Trances Arc – Boom City
You mean there are white people in Atlanta making music, too? Can’t say I’m crazy about their band name, but I like the Airborne Toxic Event-style slow build-and-explode that the song possesses, and minus the melodrama, to boot.
Steel Train – Bullets
Gotta say, this band is carving out quite a unique niche for themselves. Scarlett Johannson has covered them. They have an undeniable reach-for-the-rafters grandeur to them. And then sometimes, they want to be MGMT. Not on this song (that would be “Turnpike Ghost”), but still, for a band with such an unrevealing name, they’re quite versatile.

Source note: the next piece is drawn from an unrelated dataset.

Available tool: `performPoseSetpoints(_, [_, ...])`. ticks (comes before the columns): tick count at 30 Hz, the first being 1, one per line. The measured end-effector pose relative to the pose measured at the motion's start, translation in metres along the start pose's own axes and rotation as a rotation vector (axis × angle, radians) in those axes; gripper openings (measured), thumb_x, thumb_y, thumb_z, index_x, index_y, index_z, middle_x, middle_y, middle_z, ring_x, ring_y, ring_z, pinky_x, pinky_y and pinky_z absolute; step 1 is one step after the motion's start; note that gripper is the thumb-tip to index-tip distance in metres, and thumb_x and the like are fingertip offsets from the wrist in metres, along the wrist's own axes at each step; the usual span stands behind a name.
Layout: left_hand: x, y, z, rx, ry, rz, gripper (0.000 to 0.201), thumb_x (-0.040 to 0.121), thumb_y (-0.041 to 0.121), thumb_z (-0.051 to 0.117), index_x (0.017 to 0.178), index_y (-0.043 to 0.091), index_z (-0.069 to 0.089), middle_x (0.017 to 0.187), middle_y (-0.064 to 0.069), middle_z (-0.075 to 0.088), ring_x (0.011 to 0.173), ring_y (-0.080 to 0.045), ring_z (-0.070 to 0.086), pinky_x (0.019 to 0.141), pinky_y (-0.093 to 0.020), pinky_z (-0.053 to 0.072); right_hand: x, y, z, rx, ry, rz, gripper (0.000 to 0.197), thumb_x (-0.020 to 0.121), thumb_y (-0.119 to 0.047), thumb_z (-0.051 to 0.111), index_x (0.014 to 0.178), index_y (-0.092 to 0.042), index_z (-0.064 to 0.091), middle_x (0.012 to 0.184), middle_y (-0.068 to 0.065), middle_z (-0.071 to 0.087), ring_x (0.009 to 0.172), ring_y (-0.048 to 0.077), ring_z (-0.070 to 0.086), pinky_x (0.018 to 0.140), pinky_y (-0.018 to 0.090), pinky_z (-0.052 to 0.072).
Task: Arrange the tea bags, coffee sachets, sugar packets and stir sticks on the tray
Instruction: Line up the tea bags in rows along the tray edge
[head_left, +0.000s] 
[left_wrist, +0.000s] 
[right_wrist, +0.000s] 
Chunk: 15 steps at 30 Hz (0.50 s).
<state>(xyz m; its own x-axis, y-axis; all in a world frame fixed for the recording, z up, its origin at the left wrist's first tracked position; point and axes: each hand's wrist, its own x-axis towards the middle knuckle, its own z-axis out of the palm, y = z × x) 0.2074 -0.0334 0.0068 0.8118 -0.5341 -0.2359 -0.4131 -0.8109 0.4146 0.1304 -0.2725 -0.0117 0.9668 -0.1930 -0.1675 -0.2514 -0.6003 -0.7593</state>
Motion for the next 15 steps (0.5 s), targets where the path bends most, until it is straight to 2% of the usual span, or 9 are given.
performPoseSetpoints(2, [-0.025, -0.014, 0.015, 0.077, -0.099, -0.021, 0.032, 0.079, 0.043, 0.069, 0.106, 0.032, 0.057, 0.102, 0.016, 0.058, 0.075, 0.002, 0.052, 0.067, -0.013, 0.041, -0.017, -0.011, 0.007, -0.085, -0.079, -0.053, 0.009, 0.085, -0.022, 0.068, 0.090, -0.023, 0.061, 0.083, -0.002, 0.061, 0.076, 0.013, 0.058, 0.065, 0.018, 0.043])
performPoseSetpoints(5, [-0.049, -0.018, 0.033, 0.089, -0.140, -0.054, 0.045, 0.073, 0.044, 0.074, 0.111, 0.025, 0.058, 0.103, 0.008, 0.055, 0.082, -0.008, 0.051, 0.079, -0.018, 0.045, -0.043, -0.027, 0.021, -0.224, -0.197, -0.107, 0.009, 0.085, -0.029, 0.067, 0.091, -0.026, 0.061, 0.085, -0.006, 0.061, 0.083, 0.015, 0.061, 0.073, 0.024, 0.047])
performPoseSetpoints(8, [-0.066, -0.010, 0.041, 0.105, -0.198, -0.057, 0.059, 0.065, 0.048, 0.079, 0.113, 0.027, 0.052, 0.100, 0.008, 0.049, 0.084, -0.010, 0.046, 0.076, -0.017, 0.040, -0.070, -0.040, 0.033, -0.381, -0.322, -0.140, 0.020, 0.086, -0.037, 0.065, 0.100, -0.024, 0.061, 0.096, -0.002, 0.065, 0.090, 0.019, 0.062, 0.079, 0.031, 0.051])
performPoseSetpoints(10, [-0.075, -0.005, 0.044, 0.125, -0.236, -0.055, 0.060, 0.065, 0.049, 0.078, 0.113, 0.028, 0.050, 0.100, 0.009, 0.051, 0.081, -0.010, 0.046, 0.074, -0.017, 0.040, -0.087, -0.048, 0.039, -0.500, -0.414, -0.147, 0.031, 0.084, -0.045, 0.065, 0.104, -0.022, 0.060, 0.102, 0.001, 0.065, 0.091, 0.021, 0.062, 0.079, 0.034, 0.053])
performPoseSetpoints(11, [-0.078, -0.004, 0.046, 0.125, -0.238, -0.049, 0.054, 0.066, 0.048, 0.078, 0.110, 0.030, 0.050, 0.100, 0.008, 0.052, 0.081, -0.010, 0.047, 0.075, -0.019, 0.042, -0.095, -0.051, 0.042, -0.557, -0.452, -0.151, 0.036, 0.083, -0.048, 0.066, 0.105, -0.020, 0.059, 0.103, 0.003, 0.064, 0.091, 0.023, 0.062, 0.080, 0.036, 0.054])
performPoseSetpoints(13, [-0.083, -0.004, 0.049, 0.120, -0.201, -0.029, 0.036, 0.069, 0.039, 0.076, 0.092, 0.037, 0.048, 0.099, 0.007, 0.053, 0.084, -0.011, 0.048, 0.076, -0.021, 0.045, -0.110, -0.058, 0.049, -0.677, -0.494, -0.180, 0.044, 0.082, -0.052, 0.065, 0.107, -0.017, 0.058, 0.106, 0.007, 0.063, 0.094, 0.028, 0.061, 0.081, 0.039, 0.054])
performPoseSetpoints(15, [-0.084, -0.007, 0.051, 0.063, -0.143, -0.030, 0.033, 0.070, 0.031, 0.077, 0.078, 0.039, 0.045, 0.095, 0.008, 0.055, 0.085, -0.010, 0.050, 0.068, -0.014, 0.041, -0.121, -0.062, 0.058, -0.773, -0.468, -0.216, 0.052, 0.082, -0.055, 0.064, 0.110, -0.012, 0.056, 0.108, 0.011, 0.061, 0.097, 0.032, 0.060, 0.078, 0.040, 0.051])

Jukebox the Ghost – Empire
Good to see this band back after their impressive debut a couple years ago. This song, from their upcoming album Everything Under the Sun, is a bit more mannered than their debut, but it’s no less catchy. Think Ben Folds, back when he allowed himself to have fun.
Halsted – Walking Shoes
Their name matches a Chicago street I used to live near, so I was predetermined to like these guys before I heard them. But then when I discovered that they play smoothed out guitar pop, well, that’s when they had me.
Carl Broemel – Heaven Knows
Taking time from his day job in My Morning Jacket to do a solo record, Broemel gets downright rootsy, at least on this song. Haven’t heard the rest to know if it’s like this or MMJ.